Rechtswidrig soll auch die Nutzung eines Geschäftsgeheimnisses durch einen Dritten sein, der nicht unmittelbar am ursprünglichen rechtswidrigen Erwerb bzw der rechtswidrigen Nutzung oder Offenlegung beteiligt war, sofern diesem bewusst ist oder bewusst sein muss, dass hier eine unrechtmäßige Handlung vorausgegangen ist. Der vorliegende Textentwurf enthält allerdings auch einschränkende Ausschlusstatbestände, bei deren Vorliegen kein rechtswidriger Erwerb eines Geschäftsgeheimnisses vorliegt, wie etwa bei reverse engineering, also der Rekonstruktion bzw Untersuchung eines – rechtmäßig erlangten – Produkts. Kein Anspruch auf Rechtsschutz soll auch dann bestehen, wenn etwa der Erwerb oder die Nutzung des Geschäftsgeheimnisses einer legitimen Wahrnehmung des Rechts auf Meinungsäußerung und Informationsfreiheit gedient hat oder zur Aufdeckung eines ordnungswidrigen Verhaltens, einer strafbaren Handlung oder einer illegalen Tätigkeit erforderlich war.

Die Kommission legt in ihrem Entwurf besonderes Augenmerk auf eine wirksame Rechtsdurchsetzung.
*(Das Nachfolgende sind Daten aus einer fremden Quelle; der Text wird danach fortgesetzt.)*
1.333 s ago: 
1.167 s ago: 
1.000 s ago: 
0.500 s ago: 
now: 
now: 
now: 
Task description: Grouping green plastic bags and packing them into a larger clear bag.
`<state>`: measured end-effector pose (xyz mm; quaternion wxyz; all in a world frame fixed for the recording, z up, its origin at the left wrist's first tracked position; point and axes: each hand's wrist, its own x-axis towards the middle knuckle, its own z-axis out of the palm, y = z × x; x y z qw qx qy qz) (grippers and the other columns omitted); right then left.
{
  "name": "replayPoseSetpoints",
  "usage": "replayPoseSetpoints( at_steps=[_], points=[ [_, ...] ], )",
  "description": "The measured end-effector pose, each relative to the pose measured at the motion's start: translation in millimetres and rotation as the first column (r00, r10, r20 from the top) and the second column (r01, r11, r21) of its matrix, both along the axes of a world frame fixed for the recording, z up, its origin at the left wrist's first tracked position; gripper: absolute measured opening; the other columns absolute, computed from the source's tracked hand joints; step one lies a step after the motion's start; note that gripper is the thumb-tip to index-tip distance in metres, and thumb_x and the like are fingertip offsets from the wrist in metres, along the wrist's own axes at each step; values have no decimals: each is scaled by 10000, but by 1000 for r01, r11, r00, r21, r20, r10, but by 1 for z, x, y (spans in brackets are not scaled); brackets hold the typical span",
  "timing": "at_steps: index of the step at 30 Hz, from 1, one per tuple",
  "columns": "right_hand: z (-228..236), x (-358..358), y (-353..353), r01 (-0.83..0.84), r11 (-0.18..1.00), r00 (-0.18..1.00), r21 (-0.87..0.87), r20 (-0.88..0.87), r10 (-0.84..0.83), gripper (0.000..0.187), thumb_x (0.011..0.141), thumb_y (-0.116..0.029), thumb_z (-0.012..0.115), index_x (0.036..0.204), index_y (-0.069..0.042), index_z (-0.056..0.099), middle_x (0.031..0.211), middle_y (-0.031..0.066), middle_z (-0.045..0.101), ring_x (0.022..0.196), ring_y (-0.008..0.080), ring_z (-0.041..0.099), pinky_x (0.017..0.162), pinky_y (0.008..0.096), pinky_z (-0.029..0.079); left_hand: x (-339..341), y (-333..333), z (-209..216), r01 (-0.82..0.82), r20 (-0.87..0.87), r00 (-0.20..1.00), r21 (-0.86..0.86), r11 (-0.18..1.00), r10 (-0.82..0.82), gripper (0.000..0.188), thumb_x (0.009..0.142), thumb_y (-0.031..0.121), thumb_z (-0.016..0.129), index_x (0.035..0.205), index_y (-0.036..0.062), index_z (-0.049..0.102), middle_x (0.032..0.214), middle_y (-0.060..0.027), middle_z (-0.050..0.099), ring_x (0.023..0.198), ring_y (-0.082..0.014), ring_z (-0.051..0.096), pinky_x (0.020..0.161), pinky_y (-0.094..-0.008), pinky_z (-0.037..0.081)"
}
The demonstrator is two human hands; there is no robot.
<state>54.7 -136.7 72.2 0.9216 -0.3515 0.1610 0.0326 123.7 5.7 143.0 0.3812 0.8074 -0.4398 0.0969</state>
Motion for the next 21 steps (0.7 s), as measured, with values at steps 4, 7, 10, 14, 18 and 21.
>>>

Die Mitgliedstaaten sollen verpflichtet werden, geeignete Maßnahmen, Verfahren und Rechtsbehelfe vorzusehen, die erforderlich sind, um den zivilrechtlichen Schutz von Geschäftsgeheimnissen zu gewährleisten. Dazu zählen die Sicherstellung einer effektiven Durchsetzungsmöglichkeit von Unterlassungs-, Schadenersatz- und Vernichtungsansprüchen. Überdies sollen die zuständigen Justizbehörden auf Antrag des Inhabers des Geschäftsgeheimnisses berechtigt sein, vorläufige bzw vorbeugende Maßnahmen zu verhängen. Der Entwurf spricht auch die Wahrung der Vertraulichkeit von Geschäftsgeheimnissen im Verlauf von Gerichtsverfahren an und trägt den Mitgliedstaaten auf, entsprechende geheimnisschutzwahrende Vorkehrungen auf Gesetzesebene zu treffen.

In Österreich ist die Verletzung von Geschäfts- und Betriebsgeheimnissen als strafrechtliches Privatanklagedelikt in § 11 f UWG sanktioniert (siehe auch §§ 122 ff StGB). Strafbar macht sich nach dieser Bestimmung, wer Geschäfts- oder Betriebsgeheimnisse, deren Kenntnis er durch eine unrechtmäßige Mitteilung oder durch eine gesetz- oder sittenwidrige eigene Handlung erlangt hat, zu Zwecken des Wettbewerbs unbefugt verwertet oder anderen mitteilt; gleiches gilt für die unbefugte Verwertung von im geschäftlichen Verkehr anvertrauten Vorlagen oder Vorschriften technischer Art. Praktisch bedeutsamer als diese strafrechtliche Sanktionierung sind die zivilrechtlichen Ansprüche des Verletzten, der gemäß § 13 UWG Unterlassung und Schadenersatz begehren kann. Die unlautere Verwertung von Geschäfts- und Betriebsgeheimnissen kann darüber hinaus auch ein Verstoß gegen die Generalklausel des § 1 UWG sein. Nach dem Inkrafttreten der Richtlinie werden voraussichtlich Anpassungen im UWG notwendig sein.